While the Abbey theatre space has always been accessible to audience members requiring wheelchair and disability access, accessibility has been a long recognised but rarely highlighted issue at the Peacock. Built well before 1997, when the Building Regulations were amended to ensure “adequate provision shall be made to enable people with disabilities to safely and independently access and use a building”, the Peacock was not in violation of any legal requirements. “It came to a head during No Escape [Mary Raferty’s docudrama on the Ryan Report],” Mac Conghail says, “when a lot of survivors couldn’t see the work… And that was a shocking indictment.”

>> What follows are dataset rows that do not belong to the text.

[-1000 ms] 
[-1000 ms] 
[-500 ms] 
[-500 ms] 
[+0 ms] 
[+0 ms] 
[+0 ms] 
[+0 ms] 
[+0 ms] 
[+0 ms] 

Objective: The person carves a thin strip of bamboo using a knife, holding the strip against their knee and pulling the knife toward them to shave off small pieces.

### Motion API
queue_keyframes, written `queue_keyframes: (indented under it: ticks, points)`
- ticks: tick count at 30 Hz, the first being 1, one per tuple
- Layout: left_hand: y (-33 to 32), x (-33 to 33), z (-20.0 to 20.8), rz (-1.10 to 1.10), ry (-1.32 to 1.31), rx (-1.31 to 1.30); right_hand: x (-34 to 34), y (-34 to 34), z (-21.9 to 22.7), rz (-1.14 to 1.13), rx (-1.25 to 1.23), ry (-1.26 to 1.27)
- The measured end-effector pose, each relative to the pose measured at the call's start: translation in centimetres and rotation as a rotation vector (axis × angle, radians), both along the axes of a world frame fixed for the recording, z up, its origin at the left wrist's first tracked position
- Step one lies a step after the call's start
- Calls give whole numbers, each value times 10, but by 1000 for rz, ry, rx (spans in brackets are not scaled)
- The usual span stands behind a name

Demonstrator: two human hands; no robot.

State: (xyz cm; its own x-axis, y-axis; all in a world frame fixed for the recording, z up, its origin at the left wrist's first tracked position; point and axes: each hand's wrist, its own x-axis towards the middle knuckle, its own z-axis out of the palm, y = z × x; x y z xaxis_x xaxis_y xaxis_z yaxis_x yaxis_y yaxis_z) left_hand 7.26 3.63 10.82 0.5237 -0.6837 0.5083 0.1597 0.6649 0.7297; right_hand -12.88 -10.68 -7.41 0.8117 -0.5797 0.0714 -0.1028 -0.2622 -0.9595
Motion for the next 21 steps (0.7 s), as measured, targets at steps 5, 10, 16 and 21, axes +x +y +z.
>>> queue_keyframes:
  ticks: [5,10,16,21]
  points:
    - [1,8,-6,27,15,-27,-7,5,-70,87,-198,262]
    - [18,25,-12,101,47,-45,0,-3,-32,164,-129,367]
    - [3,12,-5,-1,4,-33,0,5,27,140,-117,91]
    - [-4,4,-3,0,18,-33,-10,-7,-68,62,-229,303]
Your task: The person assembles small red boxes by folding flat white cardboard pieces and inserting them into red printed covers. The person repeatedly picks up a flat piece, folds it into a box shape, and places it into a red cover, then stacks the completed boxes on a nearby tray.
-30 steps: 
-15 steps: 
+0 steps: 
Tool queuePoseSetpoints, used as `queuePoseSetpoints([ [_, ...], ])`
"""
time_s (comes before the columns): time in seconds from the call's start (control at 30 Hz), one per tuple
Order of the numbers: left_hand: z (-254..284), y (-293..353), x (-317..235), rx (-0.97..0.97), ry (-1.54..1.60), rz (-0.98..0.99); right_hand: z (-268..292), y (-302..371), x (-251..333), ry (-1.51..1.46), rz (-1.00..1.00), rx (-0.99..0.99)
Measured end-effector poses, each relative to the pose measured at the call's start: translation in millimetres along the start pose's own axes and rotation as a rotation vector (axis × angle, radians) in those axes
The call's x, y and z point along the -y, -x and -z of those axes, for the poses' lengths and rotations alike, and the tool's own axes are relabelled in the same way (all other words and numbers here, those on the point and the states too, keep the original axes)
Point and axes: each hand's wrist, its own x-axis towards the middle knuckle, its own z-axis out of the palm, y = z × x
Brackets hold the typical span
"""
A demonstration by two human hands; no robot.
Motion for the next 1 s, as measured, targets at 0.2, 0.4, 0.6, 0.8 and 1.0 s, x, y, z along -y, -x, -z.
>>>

While a performance of No Escape was quickly arranged for the fully-accessible Liberty Hall, Mac Conghail promised disability activists that the theatre would redress the long-term situation with the Peacock, and subsequently met with the Minister for Tourism, Culture and Sport, Mary Hanafin. Keogan Architects, who designed the Abbey auditorium’s refurbishment in 2005, were retained to address the Peacock’s requirements while the Abbey consulted with disability experts for advice. The €80,000 refurbishment was paid for from the €500,000 capital grant the Abbey received from the Hanafin’s department in 2010.
Whether or not the Peacock can now be termed “accessible” is a vexed question. The Peacock is now fully compliant with Dublin City Council regulations and it has been issued a Disability Access Certificate. But Mac Conghail understands that not everyone is content with the extent of those regulations. So, while the Peacock can accommodate most wheelchair users in the loge area (which is not available to other audience members) and provide seats there for personal assistants, patrons with more complicated disabilities may still have difficulty accessing the theatre. Instead, the Peacock is now described as “partially accessible”.
“It’s the right thing to do and we’re not making a big deal about it,” Mac Conghail says of the quiet developments. In part, the continuing question of the Abbey’s relocation has allowed its directors to put architectural developments on a long finger, but Mac Conghail does not see the Peacock’s improvement as a sign the Abbey is resigned to staying put. “I wasn’t going to prevaricate about this for another while,” he says. “It’s a nice space, it’s an interesting theatre. While we wait for the sorting out the new building, morally I couldn’t have any reason to wait. It’s something that should have happened a while ago.”